__INSTRUCTIONS FOR THE TASK__.
The answer must restate every entry below word for word.

*** Opening DATA EXTRACTS ***

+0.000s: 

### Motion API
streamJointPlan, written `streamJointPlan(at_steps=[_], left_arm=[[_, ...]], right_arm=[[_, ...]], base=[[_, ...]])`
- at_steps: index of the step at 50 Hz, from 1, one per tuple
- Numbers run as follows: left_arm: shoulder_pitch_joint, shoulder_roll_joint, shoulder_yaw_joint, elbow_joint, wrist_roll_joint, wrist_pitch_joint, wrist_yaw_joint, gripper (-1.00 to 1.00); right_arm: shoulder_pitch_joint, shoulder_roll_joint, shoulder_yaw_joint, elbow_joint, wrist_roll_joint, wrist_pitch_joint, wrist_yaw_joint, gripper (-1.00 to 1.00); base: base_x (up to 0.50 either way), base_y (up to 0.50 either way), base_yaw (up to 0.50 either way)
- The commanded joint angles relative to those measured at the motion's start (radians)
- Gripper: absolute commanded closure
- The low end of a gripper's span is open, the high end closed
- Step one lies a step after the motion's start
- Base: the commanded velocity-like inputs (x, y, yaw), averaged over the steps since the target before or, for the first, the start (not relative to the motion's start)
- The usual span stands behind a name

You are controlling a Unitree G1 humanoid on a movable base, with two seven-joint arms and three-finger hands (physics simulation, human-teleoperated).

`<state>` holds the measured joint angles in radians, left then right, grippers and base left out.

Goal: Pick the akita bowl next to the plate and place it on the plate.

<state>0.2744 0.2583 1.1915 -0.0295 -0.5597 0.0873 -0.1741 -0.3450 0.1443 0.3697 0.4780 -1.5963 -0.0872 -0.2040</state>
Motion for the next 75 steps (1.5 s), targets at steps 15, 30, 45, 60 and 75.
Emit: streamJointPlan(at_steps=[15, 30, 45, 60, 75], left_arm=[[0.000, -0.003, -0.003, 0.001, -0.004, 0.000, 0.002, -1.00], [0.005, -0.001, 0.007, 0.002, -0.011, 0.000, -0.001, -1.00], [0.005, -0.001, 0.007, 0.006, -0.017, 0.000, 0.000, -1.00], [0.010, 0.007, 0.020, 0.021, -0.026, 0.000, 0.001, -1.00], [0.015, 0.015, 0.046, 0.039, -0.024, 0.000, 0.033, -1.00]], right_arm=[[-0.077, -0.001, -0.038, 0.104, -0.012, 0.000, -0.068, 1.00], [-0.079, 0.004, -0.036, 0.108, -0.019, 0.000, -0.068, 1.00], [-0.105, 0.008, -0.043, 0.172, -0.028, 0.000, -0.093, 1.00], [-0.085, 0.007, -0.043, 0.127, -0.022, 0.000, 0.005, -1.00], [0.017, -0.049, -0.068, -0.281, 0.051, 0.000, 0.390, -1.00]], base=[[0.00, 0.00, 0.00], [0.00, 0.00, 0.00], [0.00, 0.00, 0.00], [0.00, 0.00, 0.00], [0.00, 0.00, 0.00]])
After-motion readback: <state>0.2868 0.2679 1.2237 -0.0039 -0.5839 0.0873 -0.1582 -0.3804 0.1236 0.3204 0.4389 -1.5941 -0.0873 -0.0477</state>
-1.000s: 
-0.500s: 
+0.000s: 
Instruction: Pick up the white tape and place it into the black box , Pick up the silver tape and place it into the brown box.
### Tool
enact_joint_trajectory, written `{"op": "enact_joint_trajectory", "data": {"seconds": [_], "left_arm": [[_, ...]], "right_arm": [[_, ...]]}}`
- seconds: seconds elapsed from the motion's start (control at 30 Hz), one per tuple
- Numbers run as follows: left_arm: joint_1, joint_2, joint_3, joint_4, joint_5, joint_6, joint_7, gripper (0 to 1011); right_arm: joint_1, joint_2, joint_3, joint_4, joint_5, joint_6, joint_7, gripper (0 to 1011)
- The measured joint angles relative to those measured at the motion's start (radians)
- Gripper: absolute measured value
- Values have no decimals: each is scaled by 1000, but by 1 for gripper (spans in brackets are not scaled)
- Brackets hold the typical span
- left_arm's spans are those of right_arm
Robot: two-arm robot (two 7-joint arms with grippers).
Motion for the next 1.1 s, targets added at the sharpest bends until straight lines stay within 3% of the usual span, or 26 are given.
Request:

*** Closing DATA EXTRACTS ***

__EXPECTED ANSWER__.
+0.000s: 

### Motion API
streamJointPlan, written `streamJointPlan(at_steps=[_], left_arm=[[_, ...]], right_arm=[[_, ...]], base=[[_, ...]])`
- at_steps: index of the step at 50 Hz, from 1, one per tuple
- Numbers run as follows: left_arm: shoulder_pitch_joint, shoulder_roll_joint, shoulder_yaw_joint, elbow_joint, wrist_roll_joint, wrist_pitch_joint, wrist_yaw_joint, gripper (-1.00 to 1.00); right_arm: shoulder_pitch_joint, shoulder_roll_joint, shoulder_yaw_joint, elbow_joint, wrist_roll_joint, wrist_pitch_joint, wrist_yaw_joint, gripper (-1.00 to 1.00); base: base_x (up to 0.50 either way), base_y (up to 0.50 either way), base_yaw (up to 0.50 either way)
- The commanded joint angles relative to those measured at the motion's start (radians)
- Gripper: absolute commanded closure
- The low end of a gripper's span is open, the high end closed
- Step one lies a step after the motion's start
- Base: the commanded velocity-like inputs (x, y, yaw), averaged over the steps since the target before or, for the first, the start (not relative to the motion's start)
- The usual span stands behind a name

You are controlling a Unitree G1 humanoid on a movable base, with two seven-joint arms and three-finger hands (physics simulation, human-teleoperated).

`<state>` holds the measured joint angles in radians, left then right, grippers and base left out.

Goal: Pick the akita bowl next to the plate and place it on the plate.

<state>0.2744 0.2583 1.1915 -0.0295 -0.5597 0.0873 -0.1741 -0.3450 0.1443 0.3697 0.4780 -1.5963 -0.0872 -0.2040</state>
Motion for the next 75 steps (1.5 s), targets at steps 15, 30, 45, 60 and 75.
Emit: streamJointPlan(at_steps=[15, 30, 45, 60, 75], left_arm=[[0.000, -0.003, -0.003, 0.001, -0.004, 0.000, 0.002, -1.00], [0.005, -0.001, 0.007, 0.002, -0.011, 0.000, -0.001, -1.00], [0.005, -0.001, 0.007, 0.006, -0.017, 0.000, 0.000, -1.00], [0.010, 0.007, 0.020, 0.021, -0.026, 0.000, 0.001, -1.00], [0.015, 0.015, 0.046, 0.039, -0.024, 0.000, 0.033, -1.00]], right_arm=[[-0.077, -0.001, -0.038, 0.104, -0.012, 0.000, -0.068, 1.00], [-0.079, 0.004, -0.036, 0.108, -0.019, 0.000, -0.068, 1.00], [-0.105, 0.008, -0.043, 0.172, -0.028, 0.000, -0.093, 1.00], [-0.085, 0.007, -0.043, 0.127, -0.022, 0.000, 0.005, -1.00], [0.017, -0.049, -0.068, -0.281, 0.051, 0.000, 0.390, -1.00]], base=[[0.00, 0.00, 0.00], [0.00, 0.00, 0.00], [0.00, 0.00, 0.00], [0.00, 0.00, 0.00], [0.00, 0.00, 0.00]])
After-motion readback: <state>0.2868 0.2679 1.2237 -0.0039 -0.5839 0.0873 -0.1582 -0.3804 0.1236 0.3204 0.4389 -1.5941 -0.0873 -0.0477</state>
-1.000s: 
-0.500s: 
+0.000s: 
Instruction: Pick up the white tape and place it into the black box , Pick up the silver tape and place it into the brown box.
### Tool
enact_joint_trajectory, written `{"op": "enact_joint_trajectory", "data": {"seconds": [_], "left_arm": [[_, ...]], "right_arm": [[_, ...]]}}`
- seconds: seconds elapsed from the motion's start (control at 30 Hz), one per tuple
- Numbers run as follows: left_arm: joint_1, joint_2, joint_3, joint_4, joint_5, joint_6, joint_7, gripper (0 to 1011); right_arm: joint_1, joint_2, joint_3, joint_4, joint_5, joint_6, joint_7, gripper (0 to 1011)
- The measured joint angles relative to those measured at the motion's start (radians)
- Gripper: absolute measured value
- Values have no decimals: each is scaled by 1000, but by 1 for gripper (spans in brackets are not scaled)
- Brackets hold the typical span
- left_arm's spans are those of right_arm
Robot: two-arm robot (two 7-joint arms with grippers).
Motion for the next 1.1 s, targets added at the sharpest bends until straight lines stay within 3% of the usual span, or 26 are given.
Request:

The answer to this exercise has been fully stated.